KfW-Bildarchiv / photothek.net

Viele Städte müssen dringend in den Neubau oder die Sanierung von Schulen investieren.

KfW-Kommunalpanel 2018

19.06.18 12:57

KfW: Investitionsstau der Kommunen wächst wieder

Von Ariane Mohl

Weil die Bevölkerung wächst, müssen die Kommunen mehr denn je investieren. Doch da Personal fehlt, kommen viele Projekte nicht voran, heißt es im KfW-Kommunalpanel 2018. Der Investitionsstau wird größer.

Der Investitionsrückstand auf kommunaler Ebene nimmt wieder zu.

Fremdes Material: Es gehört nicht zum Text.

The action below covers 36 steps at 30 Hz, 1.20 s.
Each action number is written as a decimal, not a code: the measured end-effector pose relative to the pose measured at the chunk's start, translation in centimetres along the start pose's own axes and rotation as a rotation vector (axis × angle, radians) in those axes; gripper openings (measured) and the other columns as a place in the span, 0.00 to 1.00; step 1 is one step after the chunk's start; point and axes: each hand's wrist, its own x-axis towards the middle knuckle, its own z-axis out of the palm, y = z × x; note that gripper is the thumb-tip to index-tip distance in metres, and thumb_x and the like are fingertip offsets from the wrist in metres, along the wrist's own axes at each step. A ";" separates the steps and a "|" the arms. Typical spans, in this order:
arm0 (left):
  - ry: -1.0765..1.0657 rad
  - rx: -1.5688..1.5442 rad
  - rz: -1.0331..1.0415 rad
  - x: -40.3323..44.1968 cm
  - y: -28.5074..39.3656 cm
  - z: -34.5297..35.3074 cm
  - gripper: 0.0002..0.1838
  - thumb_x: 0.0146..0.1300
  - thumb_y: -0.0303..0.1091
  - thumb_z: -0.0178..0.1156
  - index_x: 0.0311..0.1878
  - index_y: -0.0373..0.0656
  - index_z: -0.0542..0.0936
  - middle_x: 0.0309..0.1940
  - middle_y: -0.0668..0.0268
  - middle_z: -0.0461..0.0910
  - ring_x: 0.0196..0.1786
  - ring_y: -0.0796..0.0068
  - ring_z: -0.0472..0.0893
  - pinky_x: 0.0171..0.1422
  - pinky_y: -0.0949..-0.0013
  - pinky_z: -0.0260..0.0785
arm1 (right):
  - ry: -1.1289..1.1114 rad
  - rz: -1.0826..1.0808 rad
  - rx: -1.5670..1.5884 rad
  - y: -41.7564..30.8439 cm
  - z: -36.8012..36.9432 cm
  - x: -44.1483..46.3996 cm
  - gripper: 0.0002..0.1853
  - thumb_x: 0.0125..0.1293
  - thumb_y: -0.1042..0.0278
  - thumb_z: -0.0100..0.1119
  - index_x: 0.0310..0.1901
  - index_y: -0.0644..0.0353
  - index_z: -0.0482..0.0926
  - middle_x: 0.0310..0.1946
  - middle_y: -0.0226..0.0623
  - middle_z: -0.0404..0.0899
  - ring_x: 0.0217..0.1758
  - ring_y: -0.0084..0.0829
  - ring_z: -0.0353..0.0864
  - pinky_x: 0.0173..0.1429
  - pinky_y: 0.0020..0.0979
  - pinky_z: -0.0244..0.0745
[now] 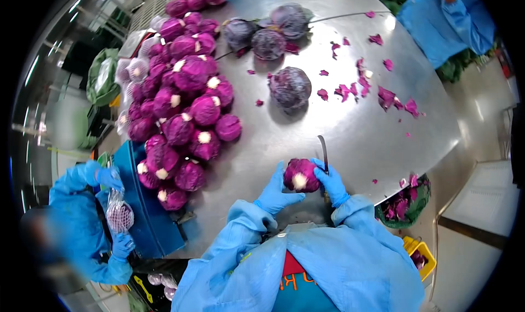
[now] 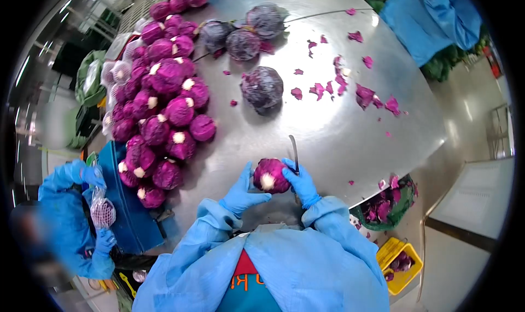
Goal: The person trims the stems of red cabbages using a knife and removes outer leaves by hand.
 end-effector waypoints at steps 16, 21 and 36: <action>0.317 -0.164 -0.121 6.9 -4.1 0.7 0.58 0.34 0.41 0.84 0.64 0.38 0.54 0.57 0.54 0.66 0.59 0.64 0.71 0.64 0.62 0.68 | 0.064 0.124 0.051 -1.4 -2.5 1.6 0.22 0.72 0.53 0.51 0.62 0.55 0.74 0.43 0.27 0.79 0.34 0.16 0.73 0.32 0.20 0.72; 0.071 -1.064 -0.296 5.9 -2.8 -2.1 0.48 0.55 0.54 0.68 0.72 0.48 0.55 0.67 0.51 0.63 0.68 0.44 0.66 0.65 0.41 0.68 | 0.055 0.085 0.088 -2.2 -2.3 0.9 0.25 0.72 0.60 0.49 0.70 0.47 0.65 0.47 0.32 0.79 0.33 0.17 0.76 0.32 0.22 0.77; 0.253 -0.857 -0.135 2.7 -1.3 -2.6 0.55 0.42 0.46 0.79 0.70 0.40 0.58 0.65 0.50 0.64 0.66 0.53 0.68 0.66 0.50 0.68 | -0.030 0.226 -0.129 -3.7 -1.2 -0.9 0.34 0.72 0.36 0.42 0.32 0.63 0.83 0.22 0.37 0.81 0.14 0.19 0.69 0.20 0.22 0.66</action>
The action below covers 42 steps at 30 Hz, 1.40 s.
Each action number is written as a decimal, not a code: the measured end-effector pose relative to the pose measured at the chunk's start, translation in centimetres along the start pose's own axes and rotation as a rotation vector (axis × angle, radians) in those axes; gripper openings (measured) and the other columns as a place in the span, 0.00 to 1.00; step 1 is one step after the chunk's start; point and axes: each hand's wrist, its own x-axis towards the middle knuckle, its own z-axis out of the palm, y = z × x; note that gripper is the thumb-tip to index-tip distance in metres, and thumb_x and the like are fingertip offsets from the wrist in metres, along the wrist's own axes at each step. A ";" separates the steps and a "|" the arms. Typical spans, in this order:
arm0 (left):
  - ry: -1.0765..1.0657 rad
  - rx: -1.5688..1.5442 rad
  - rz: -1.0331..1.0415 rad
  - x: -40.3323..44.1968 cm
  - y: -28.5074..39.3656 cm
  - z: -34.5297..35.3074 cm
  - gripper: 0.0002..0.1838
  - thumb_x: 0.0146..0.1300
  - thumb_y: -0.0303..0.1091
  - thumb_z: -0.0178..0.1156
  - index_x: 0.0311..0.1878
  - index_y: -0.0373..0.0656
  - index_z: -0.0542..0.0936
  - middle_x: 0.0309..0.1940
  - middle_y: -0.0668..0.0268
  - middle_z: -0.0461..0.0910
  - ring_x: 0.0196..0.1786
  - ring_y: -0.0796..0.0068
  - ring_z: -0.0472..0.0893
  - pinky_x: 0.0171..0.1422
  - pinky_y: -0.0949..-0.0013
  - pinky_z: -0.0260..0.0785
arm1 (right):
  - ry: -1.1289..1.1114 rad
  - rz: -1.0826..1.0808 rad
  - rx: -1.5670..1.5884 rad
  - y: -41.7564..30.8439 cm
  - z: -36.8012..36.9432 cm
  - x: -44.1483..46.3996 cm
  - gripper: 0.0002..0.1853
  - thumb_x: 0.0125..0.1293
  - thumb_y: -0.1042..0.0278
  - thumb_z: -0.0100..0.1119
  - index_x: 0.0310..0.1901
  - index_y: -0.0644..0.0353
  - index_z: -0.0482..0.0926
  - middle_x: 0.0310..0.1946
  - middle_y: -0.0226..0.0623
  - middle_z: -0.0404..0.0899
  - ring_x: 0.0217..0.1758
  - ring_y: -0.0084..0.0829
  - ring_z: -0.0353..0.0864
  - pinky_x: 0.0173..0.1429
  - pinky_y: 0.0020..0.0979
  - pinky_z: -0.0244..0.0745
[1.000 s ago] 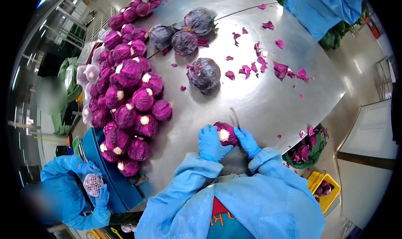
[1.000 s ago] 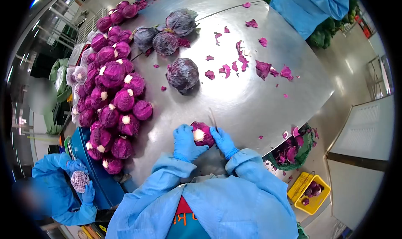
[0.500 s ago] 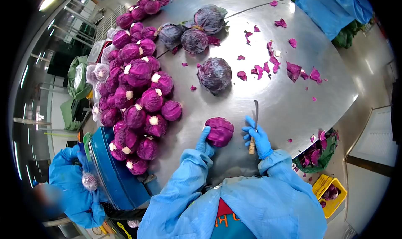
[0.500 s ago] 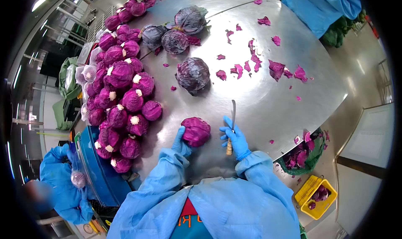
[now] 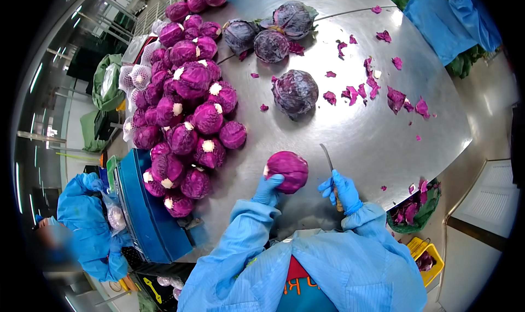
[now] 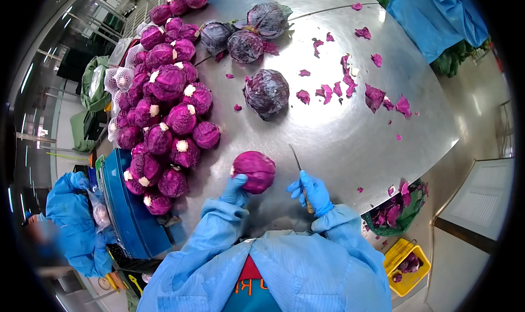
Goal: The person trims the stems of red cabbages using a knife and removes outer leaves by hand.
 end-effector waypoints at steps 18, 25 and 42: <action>0.305 1.511 0.443 -0.6 -3.4 4.0 0.62 0.31 0.50 0.80 0.66 0.29 0.55 0.58 0.46 0.62 0.62 0.47 0.65 0.68 0.52 0.59 | -0.099 -0.416 -0.820 1.9 0.6 1.4 0.26 0.67 0.40 0.54 0.25 0.57 0.79 0.21 0.40 0.78 0.24 0.39 0.79 0.29 0.37 0.73; 0.278 1.515 0.372 0.0 -3.1 4.3 0.62 0.30 0.48 0.80 0.66 0.28 0.55 0.61 0.44 0.61 0.62 0.45 0.67 0.68 0.54 0.62 | -0.327 -0.275 -0.709 0.1 -0.4 4.2 0.28 0.69 0.38 0.50 0.29 0.57 0.83 0.21 0.36 0.82 0.24 0.30 0.82 0.33 0.32 0.77; 0.329 1.416 0.366 1.0 -2.5 4.8 0.57 0.30 0.48 0.81 0.62 0.30 0.60 0.54 0.47 0.66 0.57 0.51 0.70 0.62 0.56 0.66 | 0.122 -0.507 -1.116 0.7 2.2 4.8 0.37 0.68 0.29 0.40 0.24 0.58 0.81 0.17 0.38 0.79 0.22 0.35 0.80 0.32 0.38 0.75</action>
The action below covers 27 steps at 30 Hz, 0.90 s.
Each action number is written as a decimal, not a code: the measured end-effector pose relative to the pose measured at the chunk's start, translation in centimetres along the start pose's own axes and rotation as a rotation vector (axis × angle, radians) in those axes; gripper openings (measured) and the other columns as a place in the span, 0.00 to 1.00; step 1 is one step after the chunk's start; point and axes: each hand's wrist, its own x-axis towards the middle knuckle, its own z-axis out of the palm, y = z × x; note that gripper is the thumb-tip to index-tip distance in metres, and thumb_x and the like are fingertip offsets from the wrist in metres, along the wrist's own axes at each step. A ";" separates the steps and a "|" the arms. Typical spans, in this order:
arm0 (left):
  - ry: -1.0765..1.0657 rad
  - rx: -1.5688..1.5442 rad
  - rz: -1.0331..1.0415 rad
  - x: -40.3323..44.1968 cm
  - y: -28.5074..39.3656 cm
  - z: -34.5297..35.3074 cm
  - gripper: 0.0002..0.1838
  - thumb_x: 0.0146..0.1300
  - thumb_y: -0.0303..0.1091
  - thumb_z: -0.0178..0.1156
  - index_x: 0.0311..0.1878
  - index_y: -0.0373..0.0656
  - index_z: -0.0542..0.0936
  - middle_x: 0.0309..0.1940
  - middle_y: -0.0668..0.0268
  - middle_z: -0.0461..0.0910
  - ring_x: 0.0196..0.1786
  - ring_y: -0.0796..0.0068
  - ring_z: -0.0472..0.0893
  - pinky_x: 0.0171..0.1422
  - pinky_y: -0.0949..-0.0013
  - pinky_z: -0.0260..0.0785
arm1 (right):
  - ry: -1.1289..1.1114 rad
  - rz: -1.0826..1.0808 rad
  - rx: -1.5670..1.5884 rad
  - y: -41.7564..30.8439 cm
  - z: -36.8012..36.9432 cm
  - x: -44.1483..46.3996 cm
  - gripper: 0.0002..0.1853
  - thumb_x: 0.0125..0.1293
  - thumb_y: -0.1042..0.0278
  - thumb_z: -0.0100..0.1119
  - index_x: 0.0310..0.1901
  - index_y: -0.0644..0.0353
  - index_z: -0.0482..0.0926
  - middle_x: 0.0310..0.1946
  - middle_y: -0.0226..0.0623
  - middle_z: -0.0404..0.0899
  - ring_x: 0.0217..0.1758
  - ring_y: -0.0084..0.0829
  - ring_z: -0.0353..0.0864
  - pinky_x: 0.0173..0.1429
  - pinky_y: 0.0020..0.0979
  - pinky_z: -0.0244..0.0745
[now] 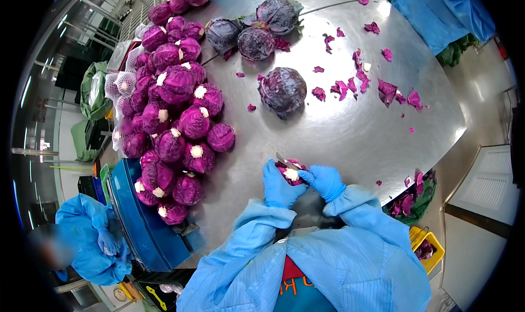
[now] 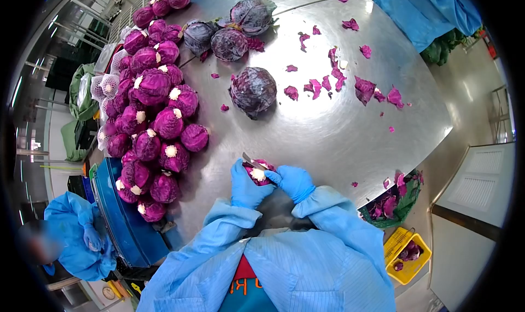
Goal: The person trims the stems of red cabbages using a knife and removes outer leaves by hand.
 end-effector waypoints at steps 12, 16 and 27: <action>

Das ist eines der zentralen Ergebnisse des KfW-Kommunalpanels 2018, das am heutigen Dienstag in Berlin vorgestellt wurde. Demnach ist der Investitionsstau im Vergleich zum Jahr 2016 von 126 Milliarden Euro auf knapp 159 Milliarden Euro im Jahr 2017 angewachsen. Waren marode Straßen und Brücken bei der Vorjahresbefragung noch die Sorgenkinder, sind es nun die Schulen. Nach eigener Einschätzung gibt es alleine in diesem Bereich einen Investitionsrückstand von 47,7 Milliarden Euro. Zum Vergleich: Im KfW-Kommunalpanel 2017 wurde der Investitionsstau bei den Schulen auf „nur“ 33 Milliarden Euro beziffert.

 

Besonders vom Investitionsrückstand betroffen sind nach Angaben der KfW Städte mit mehr als 50.000 Einwohnern sowie – unter regionalen Gesichtspunkten betrachtet – Regionen in Nordrhein-Westfalen und Süddeutschland.

Wachsender Investitionsbedarf

Die Hauptursache des zunehmenden Investitionsrückstands ist nach Einschätzung von KfW-Chefvolkswirt Jörg Zeuner das exorbitanter Bevölkerungswachstum. Viele Kommunen seien gezwungen, schnellstmöglich neue Schulen, Kitas und Wohnungen zu bauen. „Zum Glück erleichtert die gute wirtschaftliche Lage es den Kommunen, die demografischen Herausforderungen anzugehen“, sagte Zeuner. „Allerdings können die Investitionen häufig gar nicht so schnell geplant und umgesetzt werden, wie es nötig wäre.“ Die Kommunalverwaltungen verfügten schlichtweg nicht über das nötige Personal, um Projekte zu planen, Fördermittel abzurufen oder Bauaufträge auszuschreiben.

 

Zudem sei die Bauwirtschaft so stark ausgelastet, dass Kommunen inzwischen deutlich tiefer in die Tasche greifen müssen als in den vergangenen Jahren. Die Investitionsausgaben würden so zwar steigen – mehr Infrastruktur werde aber nicht bereitgestellt, erläuterte Zeuner weiter. „Steigende Investitionsbedarfe bei begrenzten Investitionsmöglichkeiten, da ist ein Anstieg des Investitionsrückstands die logische Folge.“

Arme Kommunen werden immer weiter abgehängt

Das aktuelle KfW-Kommunalpanel zeigt darüber hinaus, dass ausgerechnet die Kommunen viel zu wenig Geld in die Hand nehmen, die bei den Investitionen in ihre Infrastruktur ohnehin schon stark hinterherhängen. Trotz guter wirtschaftlicher Rahmenbedingungen ist die Haushaltslage dort offenbar so angespannt, dass an eine stärkere Investitionstätigkeit nicht zu denken ist. „Wenn finanzschwache Kommunen nicht angemessen auf steigende Bedarfe reagieren können, öffnet sich die Schere zwischen den Regionen weiter. Hier müssen politische Lösungen die Investitionsfähigkeit der betroffenen Kommunen wieder langfristig verbessern“, betonte Zeuner. Konkret gehe es um eine bessere Finanzausstattung der Kommunen. Darüber hinaus sollte aber auch über Altschuldenlösungen nachgedacht werden.